People like to watch your life unfold, very few people will feel sorry for you , they might even have fun with it. On a daily basis I literally have to people more miserable than me to shut the fuck up because they are cutting into my time. People say I'm greedy, rude, and that I only care about myself but I've given out way too much already so I have to do some things different.
^my cat just scratched my foot while on the edge of my bed and i kicked him off the bed and yelled "wwwooooorrll staaaa" and he was like "fuck u i hate u"
My mom called me yesterday crying and just generally complaining about stuff I don't care about (It made me realize she's an overgrown baby that pulled this stuff when I was a kid) She was complaing that I don't call anymore or come visit (I'm busy and I live six hours away they are the ones that moved away from my brother and I) She starts telling me how I need to go get my eye pressure checked because she was diagnosed with glaucoma and its hereditary (my own daughter apologized to me for having eyeballs), I tell her "mom that just happens when you get older...) and she got really pissed off and started crying more telling me that she's going to leave my dad (when I was ten she just packed her bags and left town for a 4 days, I will never forgive her for that) and move to Colorado so she can smoke pot for her eyes.

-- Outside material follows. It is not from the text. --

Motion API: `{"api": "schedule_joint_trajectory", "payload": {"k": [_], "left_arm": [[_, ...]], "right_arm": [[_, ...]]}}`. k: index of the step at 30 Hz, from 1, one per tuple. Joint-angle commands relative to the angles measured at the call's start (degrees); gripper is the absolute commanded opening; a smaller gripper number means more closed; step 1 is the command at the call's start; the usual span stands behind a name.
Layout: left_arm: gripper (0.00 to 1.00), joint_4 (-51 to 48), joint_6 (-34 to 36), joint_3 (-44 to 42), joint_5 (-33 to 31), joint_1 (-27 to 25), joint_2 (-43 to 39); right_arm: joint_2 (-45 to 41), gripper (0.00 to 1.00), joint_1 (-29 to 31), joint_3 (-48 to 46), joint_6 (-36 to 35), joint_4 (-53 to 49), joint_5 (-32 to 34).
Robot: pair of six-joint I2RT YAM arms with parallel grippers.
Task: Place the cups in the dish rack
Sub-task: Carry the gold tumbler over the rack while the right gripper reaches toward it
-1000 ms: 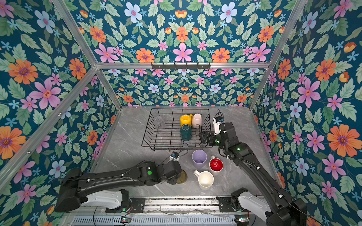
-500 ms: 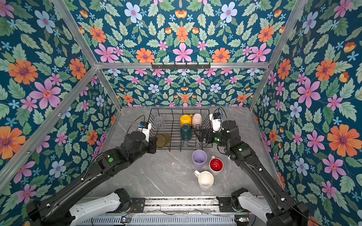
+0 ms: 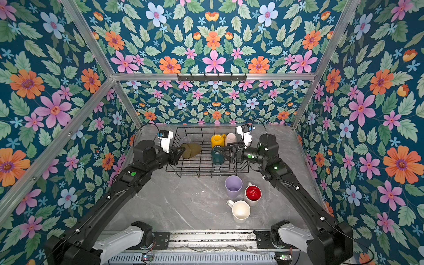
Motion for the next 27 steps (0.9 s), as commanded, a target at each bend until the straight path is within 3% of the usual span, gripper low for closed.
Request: {"api": "schedule_joint_trajectory", "payload": {"k": [1, 7, 12, 22, 27], "left_arm": [[0.0, 11.98, -2.02, -1.79, 15.71, 0.93, 0.34], [0.0, 22.03, -4.91, -4.98, 25.6, 1.65, 1.66], [0.0, 29.33, -7.73, -6.41, 30.1, 1.73, 4.08], [0.0, 41.32, -14.12, -7.87, 35.1, 1.8, 6.81], [0.0, 44.47, -16.38, -7.92, 36.94, 1.76, 8.05]], "right_arm": [[0.89, 0.98, 0.0, 0.07, 2.1, 7.34, -5.83], [3.48, 0.98, 0.02, 1.16, 2.98, 9.6, -9.14], [5.1, 0.96, 0.1, 2.06, 2.44, 9.55, -10.56], [6.42, 0.95, 1.83, 2.62, 0.08, 7.22, -10.55], [7.94, 0.95, 3.67, 3.45, -0.36, 8.31, -13.96]]}}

She then ask me if she came to austin If Id sell her some, (I'm just down right amazed because she and my dad berated me and were up my ass constantly for my drug use, I even went to jail when i was 17 for fighting my dad because my mom found my pot pipe and snitched me out) I tell her I don't really do that anymore and she sounded confused about it. Basically, she sounded like a 15 year old girl thats going to cut herself and paint her room black.
My dad kinda sucks but he's a lot more normal, and keeps to himself about his problems, all he does is mow the lawn at his church and build playgrounds.
Has anyone ever had a parent act like this before? I felt kind of bad for her because I love her but I rather not deal with that because I already have so many other things I have to take care of.